Prompt: Give the data back exactly. Leave out any images.

Data block:
Segment Open
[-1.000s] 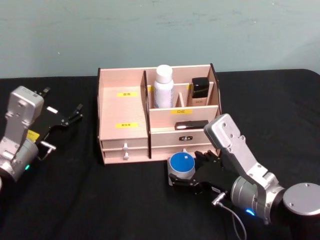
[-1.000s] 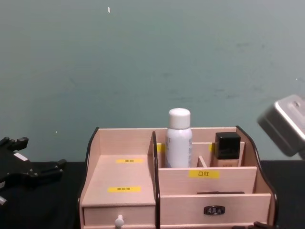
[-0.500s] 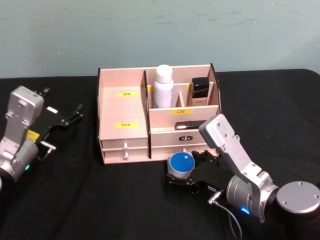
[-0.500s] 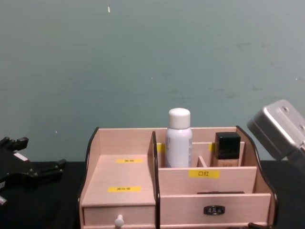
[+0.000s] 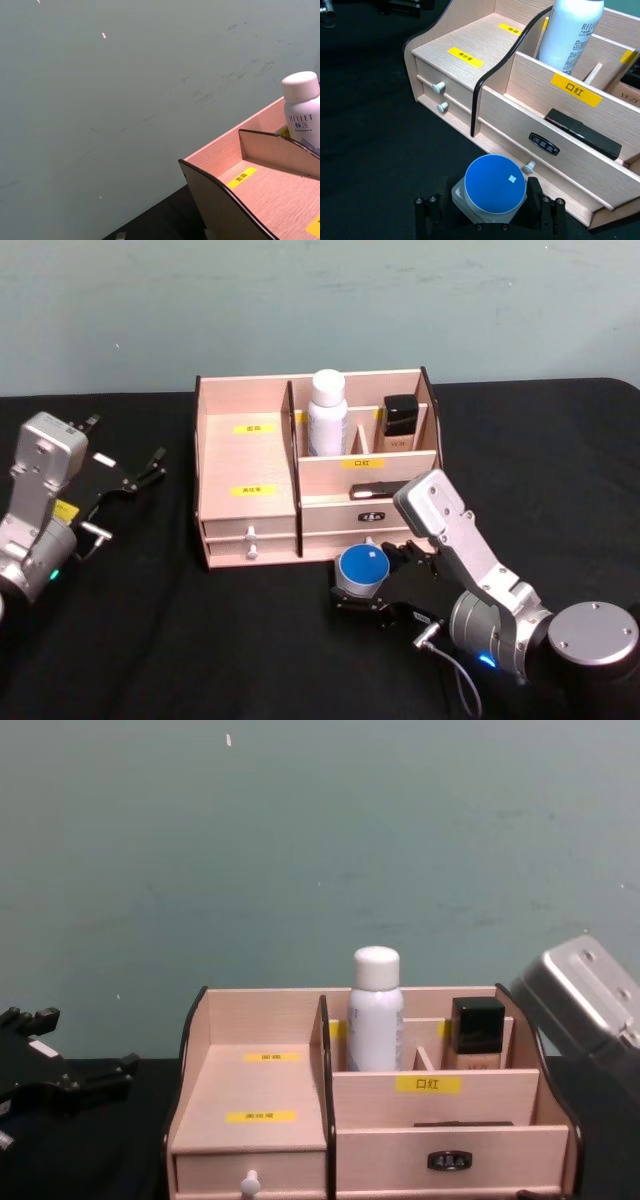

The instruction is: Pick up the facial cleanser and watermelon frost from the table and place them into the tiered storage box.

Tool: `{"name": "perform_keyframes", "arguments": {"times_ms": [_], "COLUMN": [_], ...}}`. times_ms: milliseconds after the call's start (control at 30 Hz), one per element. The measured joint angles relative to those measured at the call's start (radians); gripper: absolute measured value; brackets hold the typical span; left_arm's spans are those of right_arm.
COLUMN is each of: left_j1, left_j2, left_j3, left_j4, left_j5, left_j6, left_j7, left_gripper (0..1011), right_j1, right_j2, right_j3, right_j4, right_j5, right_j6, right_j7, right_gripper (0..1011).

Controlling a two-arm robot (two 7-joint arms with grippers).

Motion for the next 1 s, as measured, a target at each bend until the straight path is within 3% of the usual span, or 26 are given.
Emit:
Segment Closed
Problem solution:
[-1.000s] 
[-1.000s] 
[-0.500s] 
[-0.500s] 
[+0.000s] 

The instruction is: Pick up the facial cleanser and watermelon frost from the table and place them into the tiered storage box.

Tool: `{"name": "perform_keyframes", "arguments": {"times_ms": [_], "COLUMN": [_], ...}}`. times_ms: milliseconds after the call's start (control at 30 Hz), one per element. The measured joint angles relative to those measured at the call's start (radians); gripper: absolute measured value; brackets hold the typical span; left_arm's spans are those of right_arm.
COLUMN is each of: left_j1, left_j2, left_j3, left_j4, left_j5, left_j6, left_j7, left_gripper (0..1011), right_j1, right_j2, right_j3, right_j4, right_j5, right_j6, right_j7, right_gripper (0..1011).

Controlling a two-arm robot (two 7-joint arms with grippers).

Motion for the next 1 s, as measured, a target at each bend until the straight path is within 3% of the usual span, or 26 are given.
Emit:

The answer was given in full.